Nalguns grupos, separam os que morreram de morte violenta, guerra, acidentes, homicídio, suicídio. Formam um grupo de antepassados muito poderoso. Deambulam pelas florestas e pelas margens dos rios. Os Bacongos chamam-lhes «bankita». Podem aparecer na forma de espectros brancos, embora também tomem a forma de morcegos e pássaros – moscas. Temem-nos e a sua missão é de mau agoiro.
Em alguns grupos, crêem que se podem transformar em génios com localização transitória nas águas ou nos bosques.
Certas tradições afirmam que, que, depois de um certo tampo, há uma selecção na aldeia dos mortos. É a segunda morte. Aqueles a quem os parentes deixaram de oferecer sacrifícios, cuja recordação se esfumou na memória dos homens e cujas obras não testemunham um passado glorioso, morrerão pela segunda vez e partirão para uma aldeia situada no mais profundo da terra…
Alguns grupos não-bantus do Senegal, os Sereres e os Diolas, crêem no renascimento dos mortos. «Depois duma permanência mais ou menos prolongada no além-túmulo, ou imediatamente depois da morte, ou inclusivamente antes de morrer… a alma reencarna numa criança ou num feto».
Os Dogons e Bambaras admitem a reencarnação nas crianças, que retém o seu nome e divisa, e aos Saras do Chade não lhes repugna o avô reencarne no neto.
Na Rodésia, os mortos podem escolher reencarnar numa rapariga ou num rapaz. Assim, morrer é um meio de mudar de sexo para as almas desejosas de novas sensações».

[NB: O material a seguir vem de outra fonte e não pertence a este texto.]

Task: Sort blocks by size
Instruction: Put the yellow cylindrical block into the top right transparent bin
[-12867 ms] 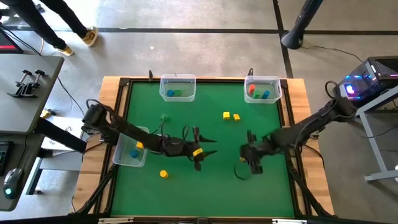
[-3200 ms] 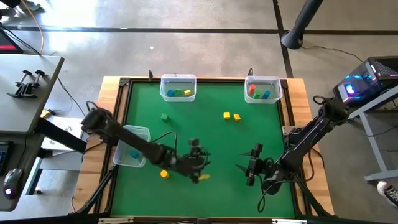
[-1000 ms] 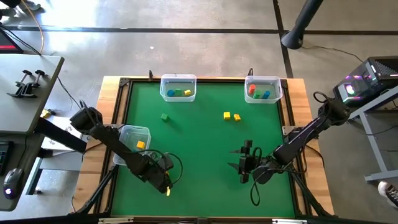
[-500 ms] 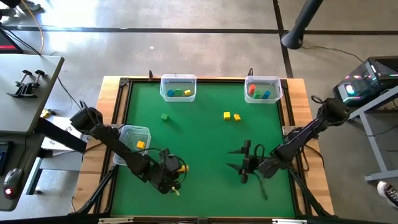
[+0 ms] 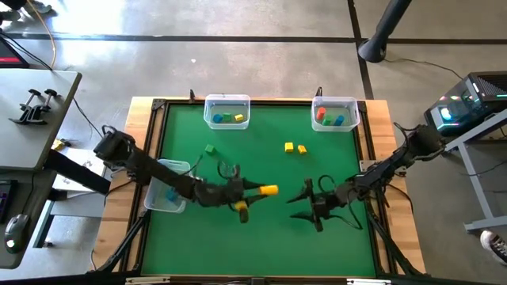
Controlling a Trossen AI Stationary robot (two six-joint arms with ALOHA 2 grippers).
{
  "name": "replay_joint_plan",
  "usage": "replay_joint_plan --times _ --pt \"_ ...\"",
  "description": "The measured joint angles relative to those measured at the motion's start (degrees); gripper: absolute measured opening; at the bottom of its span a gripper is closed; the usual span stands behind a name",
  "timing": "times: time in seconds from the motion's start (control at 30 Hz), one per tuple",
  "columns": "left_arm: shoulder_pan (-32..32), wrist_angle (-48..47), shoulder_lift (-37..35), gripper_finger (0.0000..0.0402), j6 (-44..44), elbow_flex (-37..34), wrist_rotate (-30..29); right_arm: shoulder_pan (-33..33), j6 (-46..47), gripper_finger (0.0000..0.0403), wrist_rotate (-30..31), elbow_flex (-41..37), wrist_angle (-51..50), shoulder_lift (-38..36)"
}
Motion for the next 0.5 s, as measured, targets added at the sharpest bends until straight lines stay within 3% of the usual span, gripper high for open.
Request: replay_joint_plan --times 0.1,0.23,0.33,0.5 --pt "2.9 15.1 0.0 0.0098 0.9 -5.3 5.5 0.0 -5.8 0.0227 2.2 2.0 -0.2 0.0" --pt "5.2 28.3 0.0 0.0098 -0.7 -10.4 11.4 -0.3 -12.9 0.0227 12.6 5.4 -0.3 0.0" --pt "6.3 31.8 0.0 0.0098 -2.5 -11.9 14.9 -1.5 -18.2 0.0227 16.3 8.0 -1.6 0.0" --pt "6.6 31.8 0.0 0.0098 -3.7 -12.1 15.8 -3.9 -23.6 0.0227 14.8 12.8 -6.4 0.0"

J.S. Mbiti assegura que os Sondjos da Tanzânia são o único grupo negro-africano com uma noção sobre o fim histórico do mundo. Um mito escatológico afirma que, ao chegar esse momento, o Sol cobrir-se-á de trevas por efeito duma nuvem de pó, dum enxame de abelhas e dum bando de pássaros.

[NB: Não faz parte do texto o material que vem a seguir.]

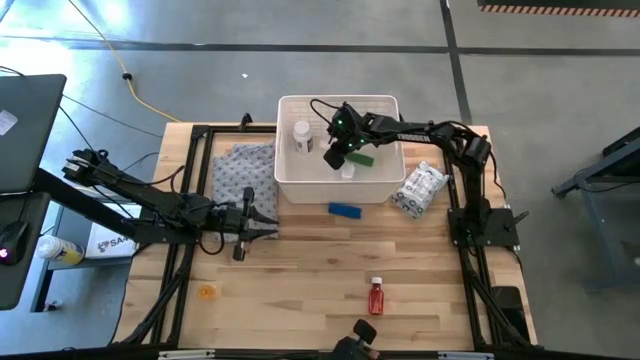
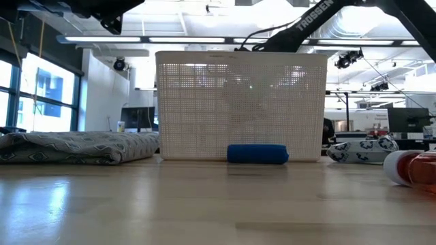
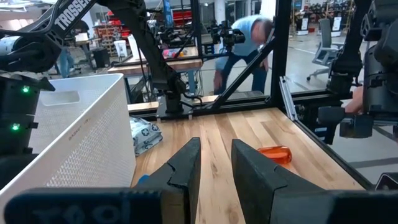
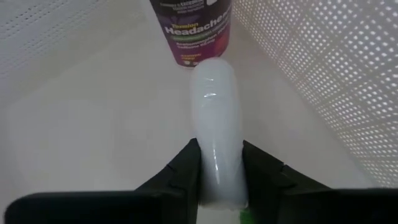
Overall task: Pick & place medical supplies in basket/bin
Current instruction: Put the white rolled gauze into the white bin, then put the light orange pill bottle into the white bin
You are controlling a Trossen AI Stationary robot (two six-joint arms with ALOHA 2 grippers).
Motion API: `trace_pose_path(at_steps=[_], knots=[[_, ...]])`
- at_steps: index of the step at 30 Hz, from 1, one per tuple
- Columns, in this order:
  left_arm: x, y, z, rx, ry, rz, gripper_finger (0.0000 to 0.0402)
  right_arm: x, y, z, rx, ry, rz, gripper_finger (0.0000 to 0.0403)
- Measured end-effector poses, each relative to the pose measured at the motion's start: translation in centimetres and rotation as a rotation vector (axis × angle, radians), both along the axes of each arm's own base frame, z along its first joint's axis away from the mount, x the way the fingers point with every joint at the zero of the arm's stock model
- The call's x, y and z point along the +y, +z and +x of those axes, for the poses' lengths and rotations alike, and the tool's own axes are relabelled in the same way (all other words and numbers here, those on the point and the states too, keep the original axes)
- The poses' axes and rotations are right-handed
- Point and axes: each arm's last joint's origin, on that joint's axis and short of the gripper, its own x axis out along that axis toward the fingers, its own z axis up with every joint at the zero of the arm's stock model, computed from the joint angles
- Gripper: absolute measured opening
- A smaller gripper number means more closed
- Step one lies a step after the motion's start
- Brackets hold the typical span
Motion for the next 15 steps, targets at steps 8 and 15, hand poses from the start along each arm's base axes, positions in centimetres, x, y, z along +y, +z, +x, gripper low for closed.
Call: trace_pose_path(at_steps=[8, 15], knots=[[0.0, -0.3, 0.0, 0.028, 0.001, -0.014, 0.0124, 0.1, 1.3, -0.4, 0.000, -0.026, -0.046, 0.0160], [0.0, -0.4, 0.0, 0.036, 0.001, -0.021, 0.0124, 0.9, 4.3, -1.1, -0.051, -0.016, -0.068, 0.0212]])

O fim chegará no mesmo instante em que dois sóis, surgidos do este e do oeste, se encontrarem no zénite. Então Khambagen, o herói do povo Sondjo, descerá à terra para salvar o seu povo. O resto da humanidade será aniquilada.

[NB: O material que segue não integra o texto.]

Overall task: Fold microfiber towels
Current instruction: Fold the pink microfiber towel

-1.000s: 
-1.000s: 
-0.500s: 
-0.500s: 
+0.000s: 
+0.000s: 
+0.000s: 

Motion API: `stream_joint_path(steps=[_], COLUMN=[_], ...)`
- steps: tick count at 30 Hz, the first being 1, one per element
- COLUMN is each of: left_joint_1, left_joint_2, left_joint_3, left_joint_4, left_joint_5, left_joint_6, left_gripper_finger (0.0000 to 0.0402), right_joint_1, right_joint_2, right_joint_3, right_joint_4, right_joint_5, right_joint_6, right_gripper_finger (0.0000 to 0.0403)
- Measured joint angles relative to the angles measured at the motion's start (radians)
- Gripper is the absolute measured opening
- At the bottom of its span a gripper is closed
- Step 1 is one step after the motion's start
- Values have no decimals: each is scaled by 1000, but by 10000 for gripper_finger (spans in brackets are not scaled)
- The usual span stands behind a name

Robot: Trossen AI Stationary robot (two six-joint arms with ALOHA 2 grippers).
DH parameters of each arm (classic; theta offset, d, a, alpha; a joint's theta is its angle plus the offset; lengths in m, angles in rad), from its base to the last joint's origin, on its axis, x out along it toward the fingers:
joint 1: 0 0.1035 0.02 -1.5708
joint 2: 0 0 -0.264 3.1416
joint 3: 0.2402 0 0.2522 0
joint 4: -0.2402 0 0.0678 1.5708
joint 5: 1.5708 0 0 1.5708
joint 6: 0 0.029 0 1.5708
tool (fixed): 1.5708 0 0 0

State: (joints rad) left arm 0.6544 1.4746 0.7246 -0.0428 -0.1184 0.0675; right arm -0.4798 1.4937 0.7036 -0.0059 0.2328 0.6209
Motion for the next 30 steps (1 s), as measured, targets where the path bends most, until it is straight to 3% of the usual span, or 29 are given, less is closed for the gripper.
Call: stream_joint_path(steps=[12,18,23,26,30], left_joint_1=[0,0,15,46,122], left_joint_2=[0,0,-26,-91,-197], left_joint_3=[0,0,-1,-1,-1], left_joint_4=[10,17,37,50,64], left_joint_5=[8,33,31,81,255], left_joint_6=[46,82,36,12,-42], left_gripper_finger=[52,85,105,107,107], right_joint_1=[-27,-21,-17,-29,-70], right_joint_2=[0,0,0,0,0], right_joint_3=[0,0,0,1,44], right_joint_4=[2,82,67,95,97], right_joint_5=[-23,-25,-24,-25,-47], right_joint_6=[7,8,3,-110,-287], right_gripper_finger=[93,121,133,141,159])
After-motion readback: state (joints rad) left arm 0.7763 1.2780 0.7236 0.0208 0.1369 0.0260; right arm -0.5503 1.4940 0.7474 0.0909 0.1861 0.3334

Ignora-se como este se tenha formado. Este autor assegura que «no estado actual das pesquisas não pode ser atribuído à influência cristã dos tempos modernos».
Os Bandas pensam que a pele dos antepassados é branca; daí a ideia, em certos países, de que os europeus eram antepassados. Segundo os Manjas, têm o corpo coberto de longos pêlos brancos, a cabeça como um punho, sem dentes, os olhos sobre o peito, a voz fanhosa; alguns só têm um pé e outros não têm cabeça».
Entre os bantus do Sudeste e Nordeste está muito espalhada a crença de que se transformam em serpentes; por isso, alimentam-se, nunca as matam e quem come a sua carne quebra um tabu. Os Kikuyus «têm verdadeiras associações de adoradores de serpentes relacionadas com a estação das chuvas e com o arco-íris. Os Massais crêem que só os ricos e os curandeiros sobrevivem sob a forma de serpentes que vêem visitar as crianças a casa e as alimentam com leite. Cada família conhece as suas próprias serpentes de cores diferentes».